**What you should do**
Take the data below. Output it exactly from its first line through the line containing "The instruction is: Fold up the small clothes".

**Provided material**
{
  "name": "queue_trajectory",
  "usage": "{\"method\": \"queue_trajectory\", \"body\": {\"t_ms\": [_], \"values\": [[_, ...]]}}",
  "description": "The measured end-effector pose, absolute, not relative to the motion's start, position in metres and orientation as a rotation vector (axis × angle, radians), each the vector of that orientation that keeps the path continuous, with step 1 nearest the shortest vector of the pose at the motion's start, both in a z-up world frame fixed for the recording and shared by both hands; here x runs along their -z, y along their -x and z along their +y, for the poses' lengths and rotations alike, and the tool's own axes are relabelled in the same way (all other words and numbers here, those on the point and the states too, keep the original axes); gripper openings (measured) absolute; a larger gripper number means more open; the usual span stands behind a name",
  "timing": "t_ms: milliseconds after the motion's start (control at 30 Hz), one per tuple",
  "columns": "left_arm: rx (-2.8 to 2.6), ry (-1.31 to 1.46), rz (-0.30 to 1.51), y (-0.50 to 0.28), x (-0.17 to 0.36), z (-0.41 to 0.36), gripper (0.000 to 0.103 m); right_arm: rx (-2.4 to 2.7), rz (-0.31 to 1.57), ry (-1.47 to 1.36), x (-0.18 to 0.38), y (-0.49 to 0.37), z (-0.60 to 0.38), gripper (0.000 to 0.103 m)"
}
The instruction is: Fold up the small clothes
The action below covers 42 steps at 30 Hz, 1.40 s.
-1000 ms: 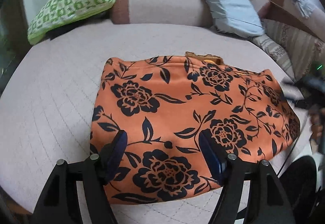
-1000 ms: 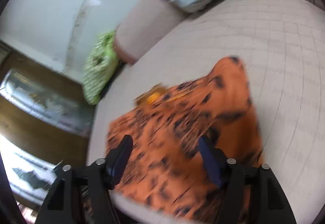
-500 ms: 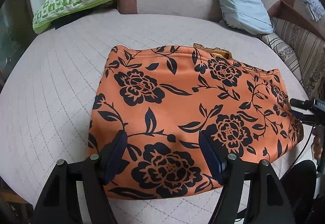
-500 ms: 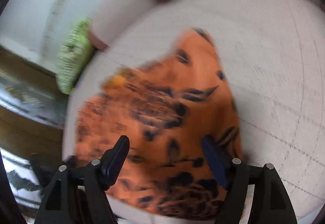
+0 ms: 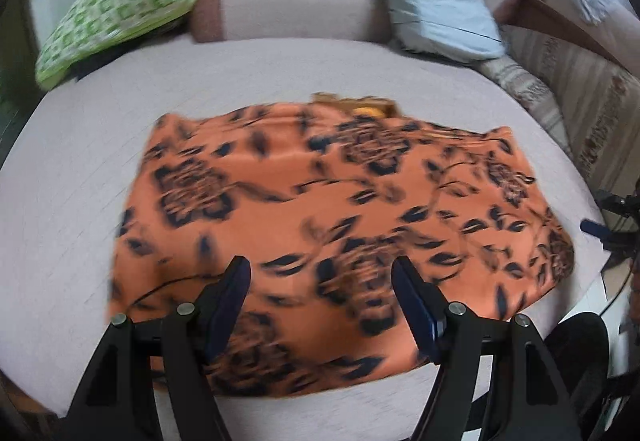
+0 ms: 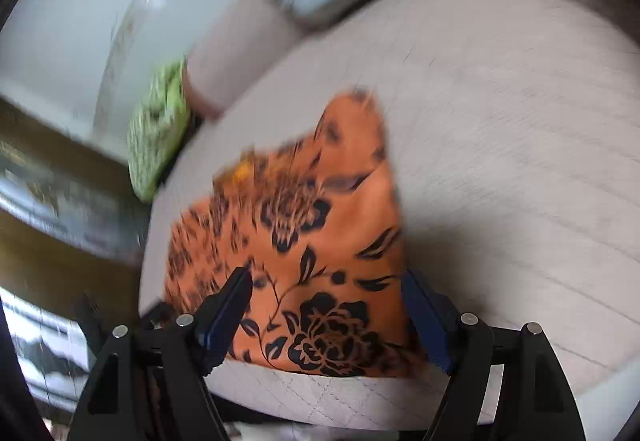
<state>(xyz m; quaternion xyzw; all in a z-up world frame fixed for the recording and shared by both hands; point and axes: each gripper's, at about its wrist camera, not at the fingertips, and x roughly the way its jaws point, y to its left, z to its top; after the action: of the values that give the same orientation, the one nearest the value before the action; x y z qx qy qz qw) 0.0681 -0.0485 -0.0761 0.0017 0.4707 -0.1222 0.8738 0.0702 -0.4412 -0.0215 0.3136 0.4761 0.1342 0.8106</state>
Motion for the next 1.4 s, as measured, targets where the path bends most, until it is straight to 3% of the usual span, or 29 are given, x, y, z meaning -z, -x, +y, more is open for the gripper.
{"method": "queue_trajectory", "body": {"t_ms": [233,500,533,567,600,700,800,867,900,1000,1033,1067,1100,1267,1400], "values": [[0.335,-0.052,0.987,-0.082,0.087,-0.116,0.074,-0.263,1.021,-1.112,0.062,0.006,-0.456,0.080],[0.292,-0.056,1.050,-0.090,0.111,-0.130,0.074,-0.202,0.941,-1.361,0.116,-0.017,-0.428,0.079],[0.288,-0.062,1.054,-0.089,0.114,-0.129,0.074,-0.182,0.923,-1.340,0.118,-0.020,-0.426,0.071],[0.286,-0.076,1.055,-0.088,0.116,-0.129,0.074,-0.164,0.914,-1.321,0.118,-0.022,-0.427,0.040],[0.284,-0.084,1.052,-0.087,0.117,-0.130,0.074,-0.159,0.921,-1.276,0.115,-0.021,-0.432,0.020],[0.276,-0.118,1.040,-0.084,0.119,-0.130,0.075,-0.119,0.923,-1.092,0.091,-0.013,-0.436,0.012],[0.251,-0.154,1.040,-0.083,0.123,-0.134,0.078,-0.080,0.838,-0.665,0.031,-0.001,-0.410,0.011],[0.241,-0.166,1.047,-0.085,0.123,-0.138,0.078,-0.058,0.943,-0.514,0.046,-0.012,-0.394,0.015],[0.240,-0.173,1.048,-0.085,0.123,-0.138,0.078,-0.072,1.044,-0.601,0.070,-0.018,-0.399,0.015],[0.242,-0.173,1.068,-0.088,0.122,-0.139,0.078,-0.154,0.997,-0.826,0.078,-0.014,-0.417,0.020],[0.241,-0.171,1.075,-0.089,0.120,-0.140,0.078,-0.175,0.975,-0.879,0.075,-0.012,-0.424,0.035],[0.239,-0.167,1.077,-0.089,0.117,-0.140,0.078,-0.187,0.963,-0.924,0.074,-0.011,-0.431,0.066],[0.240,-0.161,1.074,-0.091,0.113,-0.139,0.078,-0.192,0.945,-0.976,0.073,-0.008,-0.440,0.078],[0.301,-0.127,0.968,-0.087,0.083,-0.150,0.078,-0.232,0.906,-1.150,0.074,-0.001,-0.481,0.080],[0.296,-0.164,1.006,-0.094,0.100,-0.167,0.078,-0.306,1.009,-1.193,0.095,-0.023,-0.473,0.080]]}}
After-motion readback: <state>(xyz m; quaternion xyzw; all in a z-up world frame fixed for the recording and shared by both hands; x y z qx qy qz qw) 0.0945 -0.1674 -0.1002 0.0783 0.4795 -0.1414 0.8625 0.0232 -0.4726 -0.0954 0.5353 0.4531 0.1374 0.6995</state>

**Answer to this task**
{
  "name": "queue_trajectory",
  "usage": "{\"method\": \"queue_trajectory\", \"body\": {\"t_ms\": [_], \"values\": [[_, ...]]}}",
  "description": "The measured end-effector pose, absolute, not relative to the motion's start, position in metres and orientation as a rotation vector (axis × angle, radians), each the vector of that orientation that keeps the path continuous, with step 1 nearest the shortest vector of the pose at the motion's start, both in a z-up world frame fixed for the recording and shared by both hands; here x runs along their -z, y along their -x and z along their +y, for the poses' lengths and rotations alike, and the tool's own axes are relabelled in the same way (all other words and numbers here, those on the point and the states too, keep the original axes); gripper openings (measured) absolute; a larger gripper number means more open; the usual span stands behind a name",
  "timing": "t_ms: milliseconds after the motion's start (control at 30 Hz), one per tuple",
  "columns": "left_arm: rx (-2.8 to 2.6), ry (-1.31 to 1.46), rz (-0.30 to 1.51), y (-0.50 to 0.28), x (-0.17 to 0.36), z (-0.41 to 0.36), gripper (0.000 to 0.103 m); right_arm: rx (-2.4 to 2.7), rz (-0.31 to 1.57), ry (-1.47 to 1.36), x (-0.18 to 0.38), y (-0.49 to 0.37), z (-0.60 to 0.38), gripper (0.000 to 0.103 m)"
}
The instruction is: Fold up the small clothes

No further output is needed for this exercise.